Hamilton himself acknowledged that a stop was a possibility at that time.

“Obviously I’d seen several different simulations of what could happen in the race,” he said. “Communication was really on point between myself and the team, back and forth.

"I was wondering if they were going to pull me in one lap before him, so I could undercut him, but that didn’t happen.”

F1's sporting regulations specify that crews can’t go into the pitlane unless their car is stopping, but race director Charlie Whiting says that the FIA has a laissez-faire approach.

“My feeling is and remains that it’s all part of the game,” he said. “We don’t like teams hanging around in the pitlane if they’re not actually doing a pitstop, if they come out as if they are going to do one.

"If they did it every lap, I think we’d have something to say.

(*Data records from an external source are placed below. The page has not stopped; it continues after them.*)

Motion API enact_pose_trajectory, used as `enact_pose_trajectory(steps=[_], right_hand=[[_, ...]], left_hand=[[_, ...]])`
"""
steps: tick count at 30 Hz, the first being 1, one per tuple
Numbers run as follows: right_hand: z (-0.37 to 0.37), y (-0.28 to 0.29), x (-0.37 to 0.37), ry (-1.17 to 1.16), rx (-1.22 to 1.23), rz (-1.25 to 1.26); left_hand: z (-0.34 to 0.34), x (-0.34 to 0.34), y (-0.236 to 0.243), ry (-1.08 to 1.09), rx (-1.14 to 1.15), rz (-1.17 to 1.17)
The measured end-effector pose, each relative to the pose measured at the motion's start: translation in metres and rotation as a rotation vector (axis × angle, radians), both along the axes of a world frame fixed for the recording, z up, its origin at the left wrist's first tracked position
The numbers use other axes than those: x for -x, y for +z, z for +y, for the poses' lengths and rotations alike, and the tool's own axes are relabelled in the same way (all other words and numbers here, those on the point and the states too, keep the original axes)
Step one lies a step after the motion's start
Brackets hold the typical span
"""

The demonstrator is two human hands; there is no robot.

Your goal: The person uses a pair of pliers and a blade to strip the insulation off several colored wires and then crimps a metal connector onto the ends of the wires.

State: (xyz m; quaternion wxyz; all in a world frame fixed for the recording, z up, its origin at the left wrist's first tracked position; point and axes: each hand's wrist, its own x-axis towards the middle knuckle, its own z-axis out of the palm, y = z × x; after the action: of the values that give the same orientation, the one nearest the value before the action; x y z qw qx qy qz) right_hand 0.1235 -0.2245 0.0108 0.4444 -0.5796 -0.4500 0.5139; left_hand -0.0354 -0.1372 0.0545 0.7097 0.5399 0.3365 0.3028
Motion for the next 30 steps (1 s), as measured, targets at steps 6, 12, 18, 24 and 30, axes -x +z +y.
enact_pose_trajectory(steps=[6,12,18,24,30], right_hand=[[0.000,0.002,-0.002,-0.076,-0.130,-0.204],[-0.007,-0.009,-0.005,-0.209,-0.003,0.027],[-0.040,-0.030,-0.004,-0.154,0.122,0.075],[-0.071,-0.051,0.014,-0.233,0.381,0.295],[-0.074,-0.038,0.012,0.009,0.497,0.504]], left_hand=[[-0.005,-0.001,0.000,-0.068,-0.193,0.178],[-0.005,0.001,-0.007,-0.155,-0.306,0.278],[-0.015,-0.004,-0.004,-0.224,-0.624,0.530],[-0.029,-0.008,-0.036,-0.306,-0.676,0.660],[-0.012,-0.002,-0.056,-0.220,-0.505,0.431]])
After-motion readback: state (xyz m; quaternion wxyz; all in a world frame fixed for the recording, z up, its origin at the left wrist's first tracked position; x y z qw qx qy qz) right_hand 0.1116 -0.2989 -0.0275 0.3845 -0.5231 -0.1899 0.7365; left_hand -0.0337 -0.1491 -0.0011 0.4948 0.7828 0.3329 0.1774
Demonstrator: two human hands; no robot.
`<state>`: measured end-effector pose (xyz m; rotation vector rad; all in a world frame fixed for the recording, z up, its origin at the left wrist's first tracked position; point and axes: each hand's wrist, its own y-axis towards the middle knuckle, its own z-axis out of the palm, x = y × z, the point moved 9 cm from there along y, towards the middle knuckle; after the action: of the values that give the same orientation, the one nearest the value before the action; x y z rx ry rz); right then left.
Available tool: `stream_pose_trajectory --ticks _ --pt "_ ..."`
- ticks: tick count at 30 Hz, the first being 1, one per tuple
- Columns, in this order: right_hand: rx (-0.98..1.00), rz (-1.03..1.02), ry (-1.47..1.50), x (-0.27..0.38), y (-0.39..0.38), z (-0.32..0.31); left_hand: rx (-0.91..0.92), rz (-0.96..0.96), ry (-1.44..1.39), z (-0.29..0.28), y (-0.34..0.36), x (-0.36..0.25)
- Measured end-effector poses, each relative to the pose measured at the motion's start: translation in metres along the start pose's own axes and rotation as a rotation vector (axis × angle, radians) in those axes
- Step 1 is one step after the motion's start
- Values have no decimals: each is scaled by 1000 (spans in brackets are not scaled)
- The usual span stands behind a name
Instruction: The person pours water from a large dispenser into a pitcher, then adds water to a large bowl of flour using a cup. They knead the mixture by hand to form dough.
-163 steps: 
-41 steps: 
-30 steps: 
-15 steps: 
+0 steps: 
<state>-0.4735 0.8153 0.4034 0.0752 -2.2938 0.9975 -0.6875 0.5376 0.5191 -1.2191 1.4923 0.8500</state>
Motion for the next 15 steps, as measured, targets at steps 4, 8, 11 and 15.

“They may well have been thinking about stopping and change their mind. Unless someone does something overtly incorrect, I think we won’t do anything about that.”

However, Whiting acknowledged that it would be taken more seriously if it was was suspected that a team was trying to hamper a rival.

“If they do then we will have a look at it, if it’s clear that’s what they’re doing, to make it more difficult for another car to get in, and they had no intention of pitting," he added. "Then we might well want to investigate that.”